In covering these objectives we will deal with the following terms:

  • Mean, median and mode

  • Percentiles

  • Interquartile range

  • Standard deviation

  • Standard error of the mean

In the first article of this series, we discussed graphical and tabular summaries of single datasets. This is a useful end point in its own right but often in clinical practice we also wish to compare datasets. Carrying this out by simply visually identifying the differences between two graphs or data columns lacks precision. Often therefore the central tendency and variability is also calculated so that more accurate comparisons can be made.

Central tendency and variability

It is usually possible to add to the tabular or graphical summary, additional information showing where most of the values are and their spread. The former is known as the central tendency and the latter the variability of the distribution. Generally these summary statistics should not be given to more than one extra decimal place over the raw data.

Key point

Central tendency and variability are common methods of summarising ordinal and quantitative data


There are a variety of methods for describing where most of the data are collecting. The choice depends upon the type of data being analysed (table 1).

Table 1

Applicability of measure of central tendency


This commonly used term refers to the sum of all the values divided by the number of data points. To demonstrate this consider the following example. Dr Egbert Everard received much praise for his study on paediatric admissions on one day to the A&E Department of Deathstar General (article 1). Suitably encouraged, he reviews the waiting time for the 48 paediatric cases involved in the study (table 2).

Table 2

Waiting time for paediatric A&E admissions in one day to Deathstar General

Considering cases 1 to 12, the mean waiting time is:

46+45+44+26+52+14+19+18+14+34+18+ 22/12

Which is:

352/12 = 29.3 minutes

Key point

Mean = Σx/n. Where Σx = the sum of all the measurements and n = the number of measurements

Consequently the mean takes into account the exact value of every data point in the distribution. However, the mean value itself may not be possible in practice. An example of this is the often quoted mean of “2.4 children” per family. Another major advantage of using the mean is that combining values from several small groups enables a larger group mean to be estimated. This means Egbert could determine the mean of all 48 cases by repeating this procedure for cases 13 to 24; 25 to 36 and 37 to 48. The four separate means could then be added together and divided by 4 to give the overall mean waiting time.
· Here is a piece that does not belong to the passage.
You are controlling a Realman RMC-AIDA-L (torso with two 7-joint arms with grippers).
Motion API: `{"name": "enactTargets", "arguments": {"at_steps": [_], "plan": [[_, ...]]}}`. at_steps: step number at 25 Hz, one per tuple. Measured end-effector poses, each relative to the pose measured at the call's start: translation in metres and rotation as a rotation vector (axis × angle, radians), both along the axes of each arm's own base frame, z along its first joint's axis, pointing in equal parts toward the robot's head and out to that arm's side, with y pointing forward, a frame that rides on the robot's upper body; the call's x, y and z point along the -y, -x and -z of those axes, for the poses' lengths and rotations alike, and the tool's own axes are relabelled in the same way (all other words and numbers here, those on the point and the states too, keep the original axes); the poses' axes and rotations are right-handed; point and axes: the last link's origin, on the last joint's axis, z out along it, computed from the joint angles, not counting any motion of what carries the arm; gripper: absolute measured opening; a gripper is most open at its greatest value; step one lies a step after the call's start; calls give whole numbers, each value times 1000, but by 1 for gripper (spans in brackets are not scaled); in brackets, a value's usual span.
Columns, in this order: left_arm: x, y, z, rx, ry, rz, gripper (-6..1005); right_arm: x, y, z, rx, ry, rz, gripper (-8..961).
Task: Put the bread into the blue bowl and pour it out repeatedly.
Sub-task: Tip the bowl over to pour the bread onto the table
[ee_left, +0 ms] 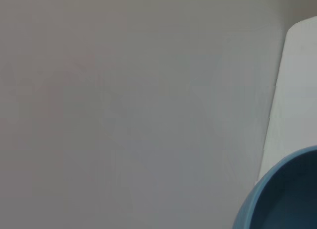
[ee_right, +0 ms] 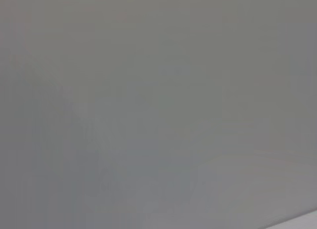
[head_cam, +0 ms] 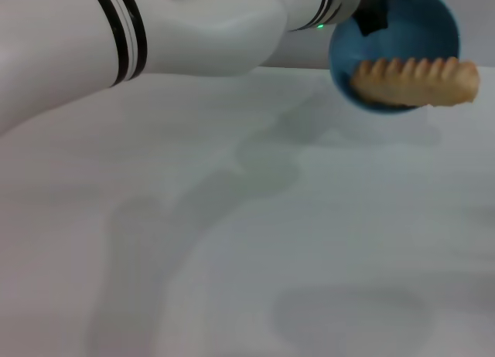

The problem in using the mean is that it is markedly affected by distribution of the data and outliers. The latter are the extreme values of the data distribution but are not true measures of the central tendency. The mean is therefore ideally reserved for normally distributed data with no outliers.

Key points

  • The mean reflects all the data points

  • Small group means can be combined to estimate an overall mean

  • The mean is commonly used for quantitative data


The mean cannot be used for ordinal data because it relies on the assumption that the gaps between the categories are the same. It is possible however to rank the data and determine the midpoint. When there is an even number of cases the mean of the two middle values is taken as the median. In Egbert's study, the median waiting time for cases 1 to 12 would therefore be calculated by:

Listing the data points in rank order:

14 14 18 18 19 22 26 34 44 45 46 52

Determining the midpoint that lies half way between the 6th and 7th data point:

(22 + 26)/2 = 24 minutes

Key point

Median = value of the (n+1)/2 observation. Where n is the number of observations in ascending order

In contrast with the mean, the median is less affected by outliers, being responsive only to the number of scores above and below it rather than their actual value. It is therefore better at describing the central tendency in non-normally distributed data and when there are outliers. However, in bimodal distribution, neither median or mean will provide a good summary of the central tendency.

A common example of the use of medians is seen in the longevity of grafts, prostheses and patients. It is used because the loss to follow up, and the unknown end point of the trial, prevents a mean being used to determine the average survival duration.

Key points

  • Medians only reflect the middle data points

  • You cannot combine medians to get an overall value

  • Median is commonly used for ordinal data, and for quantitative data when the data are skewed or contains outliers


This equals the commonest obtained value on a data scale. The mode is also used in nominal data to describe the most prevalent characteristic particularly when there is a bimodal distribution. Consequently in Egbert's study, there would be two mode values for cases 1 to 12—that is, 14 and 18 minutes.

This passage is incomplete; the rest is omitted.